Year 2023, Volume: 9 Issue: 1, 128 - 143, 30.04.2023

Abstract

Mikroskobik görüntülerin analizi, sağlık alanında hastalık teşhisinde yararlı bilgiler veren güvenilir bir labaratuvar yöntemidir. Kan hastalıklarının teşhisinde, ileri teknolojili cihazlar önemli bilgiler verseler de kesin tanı için mikroskobik kan yayma incelemesine ihtiyaç duyulmaktadır. Günümüzde, mikroskop birçok laboratuvarda teknisyenler tarafından kullanılmakta ve hücrelerdeki anomaliler (hücredeki bozukluklar, parazitler, düşük veya fazla hücre sayısı vb.) tespit edilmektedir. Uzmanların tespit ettiği anomaliler hastalıkların teşhisinde önemli bilgiler sunmaktadır. Mikroskobik görüntülerin analizi uzman için zaman alan ve hataya açık bir prosedürdür. Bu nedenle, bu çalışmada uzman tarafından uygulanan incelemeyi hızlandıran ve otomatik hücre tespit edebilen bir yöntem önerilmiştir. Temel kan hücrelerinin segmentasyonu ve sınıflandırılması üzerinde durulmuştur. Veri seti olarak PBC veri seti kan yayması görüntüleri kullanılmıştır. Sistemin geliştirilmesinde bölge-tabanlı evrişimsel sinir ağı olan Mask R-CNN mimarisi kullanılmıştır. Mask R-CNN için farklı omurga yapıları kullanılmış ve değerlendirilmiştir.

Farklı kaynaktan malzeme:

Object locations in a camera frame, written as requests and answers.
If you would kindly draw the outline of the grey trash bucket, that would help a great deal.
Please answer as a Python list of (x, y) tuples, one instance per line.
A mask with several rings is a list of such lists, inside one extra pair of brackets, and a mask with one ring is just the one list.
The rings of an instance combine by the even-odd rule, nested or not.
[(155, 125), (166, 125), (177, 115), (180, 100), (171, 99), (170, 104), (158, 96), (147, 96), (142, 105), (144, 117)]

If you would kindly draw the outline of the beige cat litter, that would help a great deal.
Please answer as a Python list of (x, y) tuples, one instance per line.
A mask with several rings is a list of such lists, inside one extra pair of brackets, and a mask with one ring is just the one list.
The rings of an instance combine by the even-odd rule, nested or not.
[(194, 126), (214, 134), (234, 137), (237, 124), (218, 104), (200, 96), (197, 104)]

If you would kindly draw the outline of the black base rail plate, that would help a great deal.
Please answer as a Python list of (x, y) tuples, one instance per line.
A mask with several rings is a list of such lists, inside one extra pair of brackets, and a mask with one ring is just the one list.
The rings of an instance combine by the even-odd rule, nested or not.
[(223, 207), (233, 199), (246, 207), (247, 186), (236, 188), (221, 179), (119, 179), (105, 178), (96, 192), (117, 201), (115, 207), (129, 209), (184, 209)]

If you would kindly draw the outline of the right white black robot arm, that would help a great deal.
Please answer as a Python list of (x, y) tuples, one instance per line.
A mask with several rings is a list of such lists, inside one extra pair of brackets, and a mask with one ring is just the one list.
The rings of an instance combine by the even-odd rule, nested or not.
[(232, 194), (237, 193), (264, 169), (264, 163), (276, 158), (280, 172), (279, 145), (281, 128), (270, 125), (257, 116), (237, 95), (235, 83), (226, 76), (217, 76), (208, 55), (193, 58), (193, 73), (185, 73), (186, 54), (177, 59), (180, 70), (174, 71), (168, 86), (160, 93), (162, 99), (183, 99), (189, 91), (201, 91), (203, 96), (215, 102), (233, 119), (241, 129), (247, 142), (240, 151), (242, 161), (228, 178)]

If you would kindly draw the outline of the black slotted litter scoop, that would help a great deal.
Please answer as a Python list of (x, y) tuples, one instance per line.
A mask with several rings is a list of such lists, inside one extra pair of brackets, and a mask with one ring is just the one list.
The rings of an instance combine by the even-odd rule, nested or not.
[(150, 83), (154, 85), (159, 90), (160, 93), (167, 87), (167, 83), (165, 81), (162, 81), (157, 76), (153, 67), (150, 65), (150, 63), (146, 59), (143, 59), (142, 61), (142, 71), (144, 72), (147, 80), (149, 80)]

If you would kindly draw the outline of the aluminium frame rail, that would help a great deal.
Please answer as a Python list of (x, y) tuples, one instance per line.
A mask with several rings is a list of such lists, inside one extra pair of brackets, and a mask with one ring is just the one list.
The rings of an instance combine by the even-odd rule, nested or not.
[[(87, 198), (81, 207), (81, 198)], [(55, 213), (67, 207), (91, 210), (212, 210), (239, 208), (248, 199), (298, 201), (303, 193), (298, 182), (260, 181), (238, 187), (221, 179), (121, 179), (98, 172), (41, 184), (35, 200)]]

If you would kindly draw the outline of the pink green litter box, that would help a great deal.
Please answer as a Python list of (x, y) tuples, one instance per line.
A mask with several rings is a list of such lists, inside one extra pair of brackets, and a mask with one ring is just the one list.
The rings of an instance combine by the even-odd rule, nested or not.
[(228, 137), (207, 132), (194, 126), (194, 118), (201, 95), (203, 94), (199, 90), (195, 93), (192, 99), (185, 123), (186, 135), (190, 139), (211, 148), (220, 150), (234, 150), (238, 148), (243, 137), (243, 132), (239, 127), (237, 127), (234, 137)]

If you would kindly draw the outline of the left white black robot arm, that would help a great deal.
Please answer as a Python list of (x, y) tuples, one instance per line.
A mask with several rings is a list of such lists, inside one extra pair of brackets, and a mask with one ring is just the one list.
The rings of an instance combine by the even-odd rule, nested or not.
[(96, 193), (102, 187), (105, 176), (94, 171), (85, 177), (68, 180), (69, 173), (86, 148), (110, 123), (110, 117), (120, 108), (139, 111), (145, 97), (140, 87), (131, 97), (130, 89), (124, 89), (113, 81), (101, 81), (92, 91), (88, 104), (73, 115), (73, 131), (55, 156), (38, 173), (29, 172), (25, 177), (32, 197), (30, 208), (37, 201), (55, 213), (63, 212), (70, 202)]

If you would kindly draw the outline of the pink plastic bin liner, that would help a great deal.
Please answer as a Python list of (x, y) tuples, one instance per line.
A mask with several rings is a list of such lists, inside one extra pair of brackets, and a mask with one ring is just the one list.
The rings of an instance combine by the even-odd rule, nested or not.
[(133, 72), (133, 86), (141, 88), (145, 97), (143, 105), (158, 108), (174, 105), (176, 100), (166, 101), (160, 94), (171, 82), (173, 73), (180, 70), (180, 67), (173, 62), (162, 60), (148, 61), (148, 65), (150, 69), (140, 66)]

Görüntülerden elde edilen kan hücrelerinin segmentasyonu, Mask R-CNN algoritmasında bulunan örnek bölütleme özelliği sayesinde farklı renklendirmeler yolu ile tespit edilmiş, hata oranları yapılan testler sonucunda en aza indirgenmiştir. Çalışmada sekiz sınıf tespitinde odaklanılmıştır ancak çalışma daha fazla sınıflar ile zenginleştirilerek ve farklı açılardan elde edilen kan hücresi görüntüleri kullanılarak geliştirilebilir ve daha iyi bölütleme yapılabilir.

References

  • Referans1 Basic Biology , Blood cells (2015).
  • Referans2 F.Uçar, “Deep Learning Approach to Cell Classification in Human Peripheral Blood”, 2020 5th International Conference on Computer Science and Engineering (UBMK), 9-11 Sept. 2020.
  • Referans3 E. Gavas, K. Olpadkar, “Deep CNNs for Peripheral Blood Cell Classification”, MIDL, 18 Oct 2021.
  • Referans4 F.Long, J. Peng, W. Song , X. Xia, J. Sang, “BloodCaps: A capsule network based model for the multiclassification of human peripheral blood cells”, Computer Methods and Programs in Biomedicine 202 (2021) 105972, 1 February 2021.
  • Referans5 R. A. Bagido, M. Alzahrani, M. Arif, “White Blood Cell Types Classification Using Deep Learning Models”, IJCSNS International Journal of Computer Science and Network Security, VOL.21 No.9, September 2021.
  • Referans6 Ferhat Şükrü Rende, Gültekin Bütün, Şamil Karahan,“Derin Öğrenme Algoritmalarında Model Testleri: Derin Testler”, Bilişim Teknolojileri Enstitüsü, TÜBİTAK BİLGEM, Gebze, Kocaeli.
  • Referans7 W. Abdulla, "Splash of Color: Instance Segmentation with Mask R-CNN and TensorFlow," Matterport Engineering Techblog, Mar 20, 2018. [Format]. Available: https://engineering.matterport.com. [Accessed: 26.06.2022].
  • Referans8 K. He, G. Gkioxari, P. Dollár , R. Girshick, “Mask R-CNN”, ”, in Proc. IEEE Conference on Computer Vision and Pattern Recognition, 2014, p. 2380-750.
  • Referans9 R. Shaoqing, K. He, R. Girshick and J. Sun, “Faster R-CNN: Towards Real-Time Object Detection with Region Proposal Networks”, IEEE Transactions on Pattern Analysis and Machine Intelligence, Vol:39/6, pp 1137-1149, June 2017.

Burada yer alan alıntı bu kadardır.